When I learnt all that, I was genuinely confused why a political party that has people’s well-being at heart and plans to make life easier (or less strugglesome) in many areas decided to do something that will:
- close many private daycares,
- push kids from closed private daycares to public daycares,
- make the waiting time for public daycare even longer,
- push even more parents to quit their jobs.
- Make private daycares employees lose their jobs.
Can we all agree that if authorities created enough daycares, with places for everyone, there would be no need for private creches at all?
Many parents who decide to go private do so only because there is no chance they will quickly get a place in the public institution.
I didn’t waste time being confused. I reached out to the Geneva branch of the Socialist Party, asking them to explain why they want to push these changes.

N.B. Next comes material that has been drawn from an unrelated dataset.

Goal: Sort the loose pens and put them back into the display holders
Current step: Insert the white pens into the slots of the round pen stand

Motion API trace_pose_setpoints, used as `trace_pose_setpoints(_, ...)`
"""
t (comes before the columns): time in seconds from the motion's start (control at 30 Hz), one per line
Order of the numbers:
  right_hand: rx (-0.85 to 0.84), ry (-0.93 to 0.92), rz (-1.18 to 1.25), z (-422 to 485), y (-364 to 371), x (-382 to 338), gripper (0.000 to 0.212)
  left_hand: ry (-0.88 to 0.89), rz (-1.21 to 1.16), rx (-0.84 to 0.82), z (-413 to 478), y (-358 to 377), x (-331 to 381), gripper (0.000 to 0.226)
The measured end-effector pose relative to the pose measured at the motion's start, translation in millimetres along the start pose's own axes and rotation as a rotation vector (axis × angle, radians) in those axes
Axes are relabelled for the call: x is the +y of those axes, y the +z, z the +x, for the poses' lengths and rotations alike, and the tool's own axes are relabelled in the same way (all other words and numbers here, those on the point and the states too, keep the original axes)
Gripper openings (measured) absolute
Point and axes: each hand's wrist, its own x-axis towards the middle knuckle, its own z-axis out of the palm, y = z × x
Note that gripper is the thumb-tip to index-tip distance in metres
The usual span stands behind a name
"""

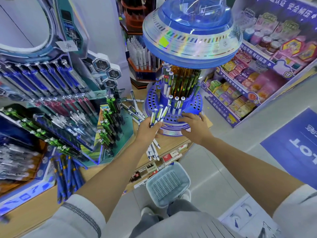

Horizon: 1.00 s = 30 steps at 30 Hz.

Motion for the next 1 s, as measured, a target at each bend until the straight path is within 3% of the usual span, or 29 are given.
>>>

This is the answer I received (translated by Chat GPT) from Sophie Demaurex, Députée au Grand Conseil genevois:
“Solicited by the PS (Socialist Party) to respond, I will proceed. Indeed, I actively supported the referendum in order to avoid cutting the wages of early childhood personnel. After years of advocacy, they could secure Collective Labor Agreements (CCT) or the application of customary practices in non-signatory daycare centres. Given the severe shortage of educators, this alignment is particularly aimed at preventing professional « job-hopping » to the new public or subsidised nonprofit daycare centres as soon as they open. Furthermore, in the social and educational field, there is no reason to burden professionals already struggling with poorly recognised working conditions. The minimum wage was established to support workers, not to diminish the achievements of early childhood personnel. Pedagogical expectations, the care of children with special needs, inclusion, socialisation, nutrition, and more are areas where training, wages, and recognition are crucial.
Municipalities should fund and support early childhood institutions. Some private daycare centres refuse subsidies because they would be required to adhere to certain standards, including prioritising residents and income-based pricing. Schools are not divided into two tiers, so why should daycare centres be?
In conclusion, funding early childhood services to make them accessible to families, YES, but not at the expense of the 95% female professionals.”
Let me know what you think. I don’t know what to think anymore.
Current state of affairs
TotUp is suing the state for meddling with the freedom of commerce. Some political parties, like the Partie Liberal, will work to go back to the previous legal solutions.
In the meantime, if you understand what is happening and why on the legal front, please – do not hesitate to help me fill in the blanks and assemble this puzzle.
I am keeping my fingers crossed tightly for all the families and all the employees!